Pesan yang diputar berkali-kali itu membuat Butti ketakutan. “Saya takut mereka mengira kami adalah keluarganya, dan mereka akan menyerbu rumah kami,” katanya.
Dua jam lebih setelah helikopter datang, tentara Amerika menyerbu gerbang taman keluarga dan mendekati pintu utama. Teriak ‘Tolong, Tolong’, Butti membiarkan mereka masuk.

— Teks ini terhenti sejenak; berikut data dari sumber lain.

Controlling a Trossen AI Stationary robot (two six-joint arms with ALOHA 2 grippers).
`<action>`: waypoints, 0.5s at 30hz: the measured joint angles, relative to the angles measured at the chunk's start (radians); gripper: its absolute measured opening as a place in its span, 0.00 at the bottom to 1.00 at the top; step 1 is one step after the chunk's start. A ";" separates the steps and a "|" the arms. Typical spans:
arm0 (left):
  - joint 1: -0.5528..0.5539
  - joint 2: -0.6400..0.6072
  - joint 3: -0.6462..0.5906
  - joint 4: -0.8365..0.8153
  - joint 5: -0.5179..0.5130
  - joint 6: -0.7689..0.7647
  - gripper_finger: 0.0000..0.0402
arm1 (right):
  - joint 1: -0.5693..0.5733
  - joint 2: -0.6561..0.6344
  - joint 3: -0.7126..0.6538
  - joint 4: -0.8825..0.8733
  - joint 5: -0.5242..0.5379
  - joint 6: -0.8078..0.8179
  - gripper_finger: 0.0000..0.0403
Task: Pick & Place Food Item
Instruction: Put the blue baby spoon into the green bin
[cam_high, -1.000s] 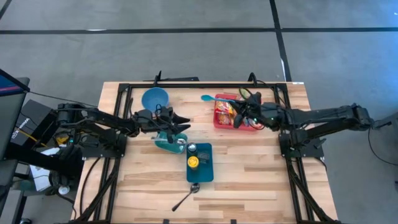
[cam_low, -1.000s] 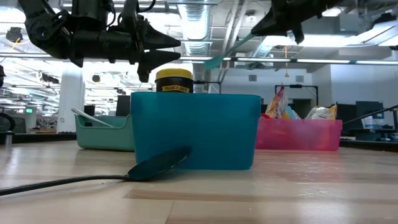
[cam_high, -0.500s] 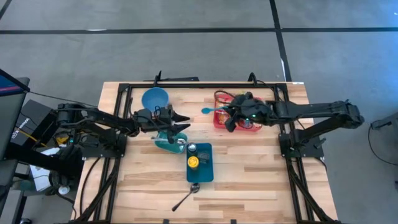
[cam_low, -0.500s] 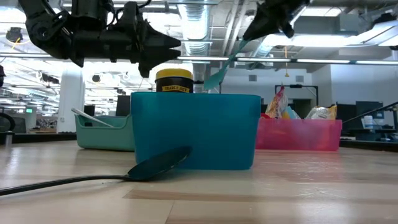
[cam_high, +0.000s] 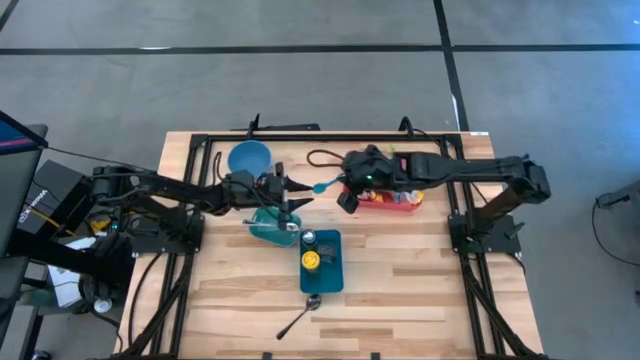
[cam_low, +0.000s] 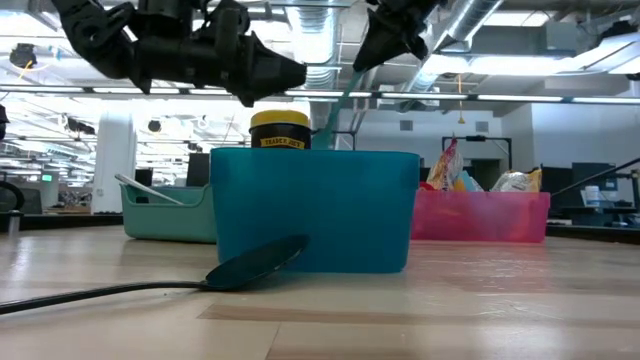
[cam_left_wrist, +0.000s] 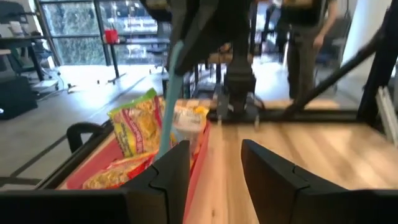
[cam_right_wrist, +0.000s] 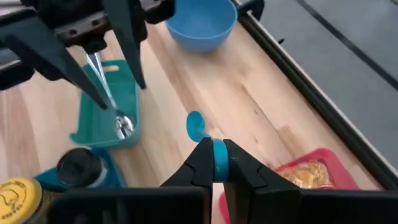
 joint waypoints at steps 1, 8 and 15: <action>0.000 0.000 0.006 -0.023 0.000 0.014 0.34 | 0.000 0.016 0.024 -0.013 -0.001 -0.003 0.02; 0.006 0.000 0.012 -0.051 -0.001 0.038 0.35 | 0.019 0.091 0.126 -0.082 -0.063 -0.070 0.02; 0.009 0.000 0.012 -0.104 0.026 0.029 0.36 | 0.054 0.138 0.185 -0.103 -0.079 -0.129 0.02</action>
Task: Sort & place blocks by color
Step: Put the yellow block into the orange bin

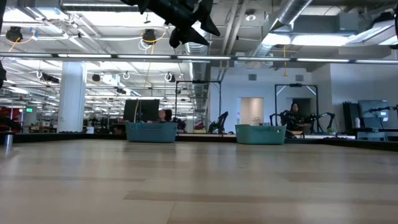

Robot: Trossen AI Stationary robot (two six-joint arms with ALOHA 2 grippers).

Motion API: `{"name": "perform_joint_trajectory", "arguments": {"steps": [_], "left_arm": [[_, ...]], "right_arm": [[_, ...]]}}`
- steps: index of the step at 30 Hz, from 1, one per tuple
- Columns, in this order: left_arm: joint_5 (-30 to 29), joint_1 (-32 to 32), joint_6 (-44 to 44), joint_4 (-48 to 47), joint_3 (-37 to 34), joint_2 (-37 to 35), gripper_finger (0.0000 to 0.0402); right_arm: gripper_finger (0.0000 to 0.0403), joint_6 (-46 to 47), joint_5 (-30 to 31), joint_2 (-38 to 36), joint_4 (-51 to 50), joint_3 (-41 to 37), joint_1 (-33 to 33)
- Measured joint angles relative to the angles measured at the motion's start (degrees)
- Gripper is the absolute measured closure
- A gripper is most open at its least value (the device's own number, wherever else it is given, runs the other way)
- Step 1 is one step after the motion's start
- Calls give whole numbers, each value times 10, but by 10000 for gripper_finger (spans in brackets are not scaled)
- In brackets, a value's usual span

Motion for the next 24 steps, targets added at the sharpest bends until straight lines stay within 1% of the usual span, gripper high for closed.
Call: {"name": "perform_joint_trajectory", "arguments": {"steps": [4,7,9,13,17,20,24], "left_arm": [[-39,0,28,0,0,0,150],[-52,0,36,-5,0,0,150],[-52,0,24,-11,0,0,150],[-52,0,-31,-41,0,0,150],[-52,0,-60,-65,0,0,150],[-52,0,-60,-62,0,0,150],[-57,3,-58,-27,0,-4,150]], "right_arm": [[280,-5,2,7,-16,0,0],[279,-6,32,21,-9,0,8],[279,-10,40,32,-6,0,18],[279,-6,39,50,-4,0,36],[279,4,48,54,1,0,36],[279,1,62,52,0,0,28],[279,-14,91,46,-1,0,19]]}}
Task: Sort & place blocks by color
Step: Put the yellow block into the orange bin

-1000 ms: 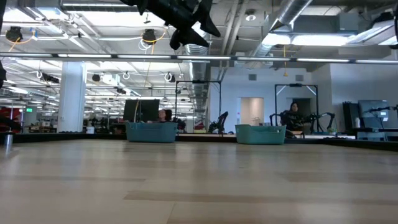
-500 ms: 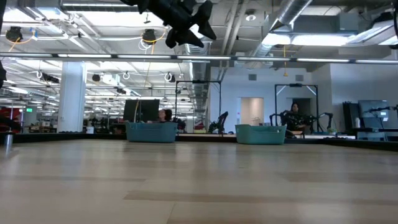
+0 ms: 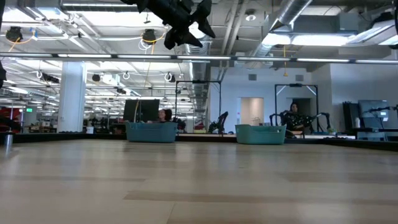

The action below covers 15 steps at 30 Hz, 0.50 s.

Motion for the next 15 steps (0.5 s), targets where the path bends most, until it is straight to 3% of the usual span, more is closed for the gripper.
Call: {"name": "perform_joint_trajectory", "arguments": {"steps": [8,15], "left_arm": [[3,1,24,47,0,-28,150],[-1,1,89,64,1,-49,150]], "right_arm": [[279,-19,1,-41,-2,0,-2],[274,-25,-19,-67,-6,0,53]]}}
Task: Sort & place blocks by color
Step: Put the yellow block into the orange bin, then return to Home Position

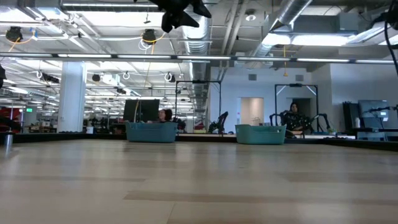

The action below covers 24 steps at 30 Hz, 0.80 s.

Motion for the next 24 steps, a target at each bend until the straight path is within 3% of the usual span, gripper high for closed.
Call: {"name": "perform_joint_trajectory", "arguments": {"steps": [8,16,20,24], "left_arm": [[0,0,-31,-16,0,4,150],[1,6,-6,-77,-1,18,150],[1,11,-26,-70,0,25,150],[2,19,-11,-56,0,25,150]], "right_arm": [[261,-7,56,17,-17,-17,40],[203,10,20,30,-4,-28,18],[164,4,22,21,-6,-27,11],[150,-13,19,11,-6,-27,0]]}}
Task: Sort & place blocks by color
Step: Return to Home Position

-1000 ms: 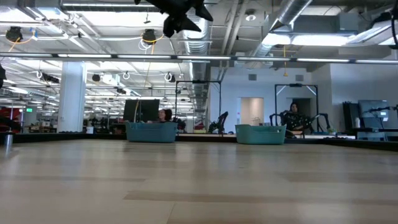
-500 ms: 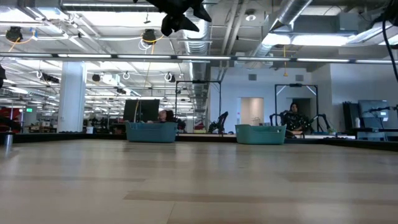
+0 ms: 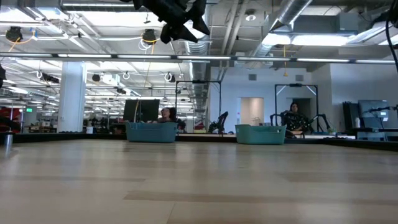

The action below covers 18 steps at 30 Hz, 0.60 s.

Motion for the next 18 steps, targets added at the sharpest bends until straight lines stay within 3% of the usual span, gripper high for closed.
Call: {"name": "perform_joint_trajectory", "arguments": {"steps": [4,9,12,18], "left_arm": [[13,6,-12,11,0,-5,150],[30,6,-10,56,0,-9,166],[32,6,-13,64,0,-10,198],[85,6,-25,56,0,-20,293]], "right_arm": [[158,-63,29,-31,-3,0,-27],[198,-227,110,-109,-32,0,-108],[231,-336,151,-160,-34,0,-180],[300,-580,160,-226,-1,1,-325]]}}
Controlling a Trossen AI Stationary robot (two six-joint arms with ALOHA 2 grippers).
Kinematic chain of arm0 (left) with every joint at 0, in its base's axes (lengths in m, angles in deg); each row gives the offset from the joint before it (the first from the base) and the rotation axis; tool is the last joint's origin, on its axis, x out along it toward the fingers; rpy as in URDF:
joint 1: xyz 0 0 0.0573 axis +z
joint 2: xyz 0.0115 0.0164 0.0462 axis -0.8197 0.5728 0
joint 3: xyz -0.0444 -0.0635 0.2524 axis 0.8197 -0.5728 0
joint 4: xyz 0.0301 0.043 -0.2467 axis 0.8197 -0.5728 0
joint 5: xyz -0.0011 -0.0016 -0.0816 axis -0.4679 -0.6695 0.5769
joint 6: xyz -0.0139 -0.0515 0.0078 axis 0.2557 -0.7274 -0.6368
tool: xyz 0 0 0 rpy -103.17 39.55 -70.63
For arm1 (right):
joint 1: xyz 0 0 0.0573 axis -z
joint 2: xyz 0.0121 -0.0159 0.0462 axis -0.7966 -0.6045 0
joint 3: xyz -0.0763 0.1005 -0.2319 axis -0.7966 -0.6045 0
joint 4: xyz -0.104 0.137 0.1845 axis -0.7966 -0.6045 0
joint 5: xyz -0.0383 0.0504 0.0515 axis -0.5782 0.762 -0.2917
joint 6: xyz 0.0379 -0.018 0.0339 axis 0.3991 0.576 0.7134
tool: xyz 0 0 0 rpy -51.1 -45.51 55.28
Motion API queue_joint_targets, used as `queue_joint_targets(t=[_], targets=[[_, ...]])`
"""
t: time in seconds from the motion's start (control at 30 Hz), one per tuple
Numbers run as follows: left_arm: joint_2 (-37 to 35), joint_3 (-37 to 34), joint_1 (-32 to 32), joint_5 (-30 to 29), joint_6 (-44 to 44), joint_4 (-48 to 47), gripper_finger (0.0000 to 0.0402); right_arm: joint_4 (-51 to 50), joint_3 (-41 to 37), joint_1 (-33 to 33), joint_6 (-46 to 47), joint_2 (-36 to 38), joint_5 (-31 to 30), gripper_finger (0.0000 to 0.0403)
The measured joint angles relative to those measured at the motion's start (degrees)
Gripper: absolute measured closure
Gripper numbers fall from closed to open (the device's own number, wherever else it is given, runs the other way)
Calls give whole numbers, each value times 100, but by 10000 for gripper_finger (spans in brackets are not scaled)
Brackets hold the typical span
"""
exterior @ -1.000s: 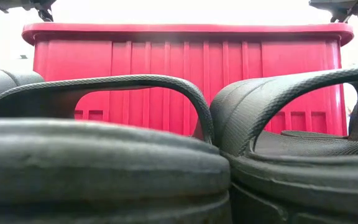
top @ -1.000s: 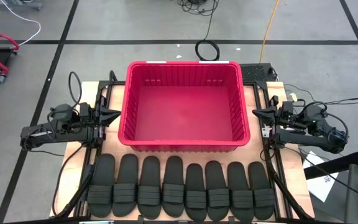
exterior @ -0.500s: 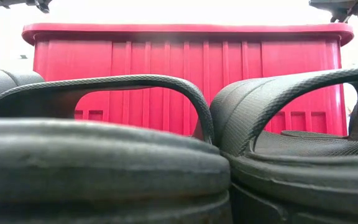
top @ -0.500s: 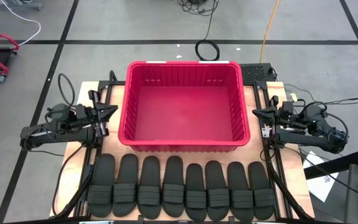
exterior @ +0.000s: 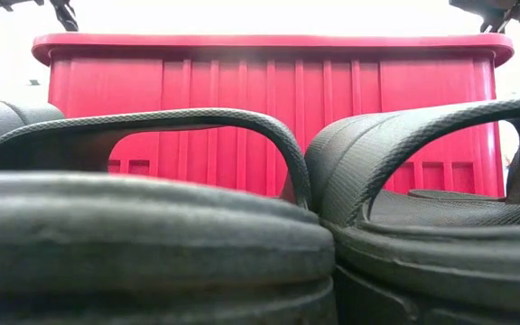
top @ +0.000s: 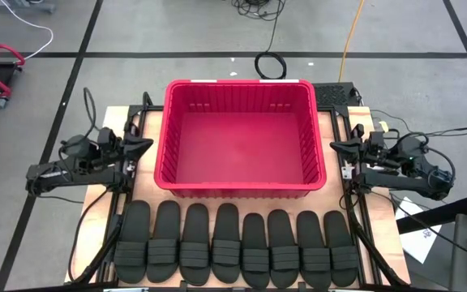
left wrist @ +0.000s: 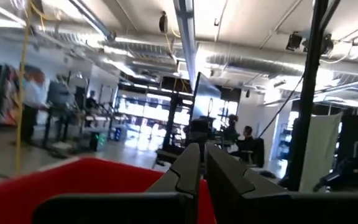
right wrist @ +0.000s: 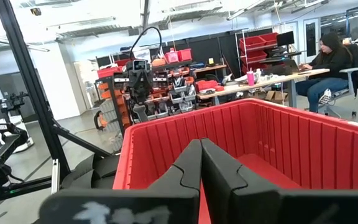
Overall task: Pick and place slides into bin
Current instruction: Put the black slide into the red bin
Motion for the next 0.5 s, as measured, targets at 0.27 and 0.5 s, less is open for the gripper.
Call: queue_joint_targets(t=[0.27, 0.5], targets=[[324, 2, 0, 254, -1008, 156, 371, 2, 0, -1, -203, -2, -28, 403], [800, 104, 2, 398, -1280, 1317, 371, -103, -3, -1, -125, -2, -2, 403]])
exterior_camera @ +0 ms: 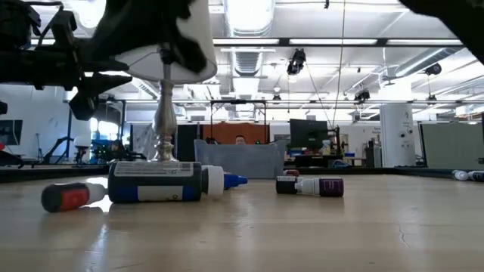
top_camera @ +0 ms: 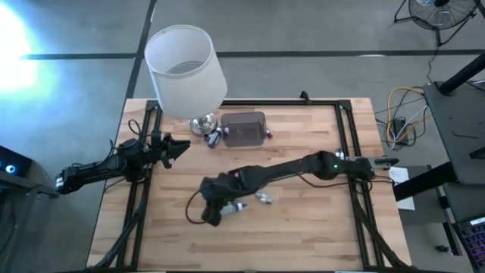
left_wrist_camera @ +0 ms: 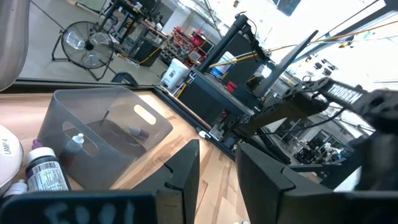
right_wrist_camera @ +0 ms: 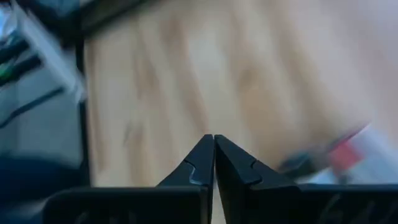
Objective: Pick & Place food coloring
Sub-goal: Put the small red food coloring bottle into the bin
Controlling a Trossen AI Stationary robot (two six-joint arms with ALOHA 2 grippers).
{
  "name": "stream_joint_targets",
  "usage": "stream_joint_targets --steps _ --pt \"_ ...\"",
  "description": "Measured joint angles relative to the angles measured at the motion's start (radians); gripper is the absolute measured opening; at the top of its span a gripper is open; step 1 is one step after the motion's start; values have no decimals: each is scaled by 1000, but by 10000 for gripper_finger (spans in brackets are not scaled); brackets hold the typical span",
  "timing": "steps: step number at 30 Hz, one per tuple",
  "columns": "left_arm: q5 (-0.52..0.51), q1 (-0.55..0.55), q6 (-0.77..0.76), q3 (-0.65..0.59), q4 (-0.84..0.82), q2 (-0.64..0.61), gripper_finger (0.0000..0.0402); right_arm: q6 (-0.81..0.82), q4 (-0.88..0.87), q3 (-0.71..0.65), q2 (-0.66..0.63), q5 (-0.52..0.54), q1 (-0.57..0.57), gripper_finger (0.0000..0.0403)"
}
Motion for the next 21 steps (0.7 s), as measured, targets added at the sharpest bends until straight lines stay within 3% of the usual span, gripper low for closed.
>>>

Para tentara mengatakan kepada keluarga tersebut untuk tidak khawatir, namun meminta mereka meninggalkan rumah sambil menggeledah setiap kamar. Suaminya dan dua tetangga laki-lakinya dibawa untuk ‘interogasi selama dua jam’, kata Butti. Lebih dari 24 jam kemudian, tidak ada yang kembali.
Di rumah sebelah, Zareh Krekorian adalah salah satu dari mereka yang dibawa pergi bersama Faoud. Istri Krekorian, Hermenah, membawa reporter dari kamar ke kamar dengan jendela tertutup dan kunci rusak yang ditinggalkan oleh penggeledahan Amerika. Pintu utama rusak parah sehingga dia harus memanggil pekerja untuk membangun tembok agar pencuri tidak masuk.
Putri sulung Butti, Hind, mengaku melihat sesosok tubuh berlumuran darah berseragam hijau zaitun, tergantung di dinding halaman belakang rumah mereka. Dia tidak tahu apakah orang itu orang Amerika atau salah satu suami Abul Abbas.
Tentara Amerika juga menunjukkan foto Abul Abbas dan bertanya kepada tetangga apakah mereka melihatnya, kata Butti. Dia tidak mengenalinya. Pengumuman lain dalam bahasa Arab menyusul, dengan janji hadiah atas informasi tentang Abul Abbas.
Belakangan, seorang Amerika datang dan memberi Butti dan anak-anaknya sekotak penuh berisi 12 makanan. “Saya tidak ingin makanan,” katanya kepada prajurit itu. “Aku ingin suamiku kembali.”
Pasukan AS tinggal di daerah itu selama sekitar tiga jam setelah penembakan berhenti, katanya.
Butti, yang tinggal beberapa ratus meter dari lokasi tugas angkatan udara yang dibombardir dengan kuat, mengatakan serangan itu adalah bagian perang yang paling menakutkan baginya.
“Kami sama sekali tidak merasa bahwa kami akan tetap hidup,” katanya sambil berdiri di samping putranya yang berusia 2 tahun, Faysal. “Kami menyerah sampai mati hari itu… Setelah selamat dari semua perang ini, kami hampir mati dalam Pertempuran Abul Abbas.”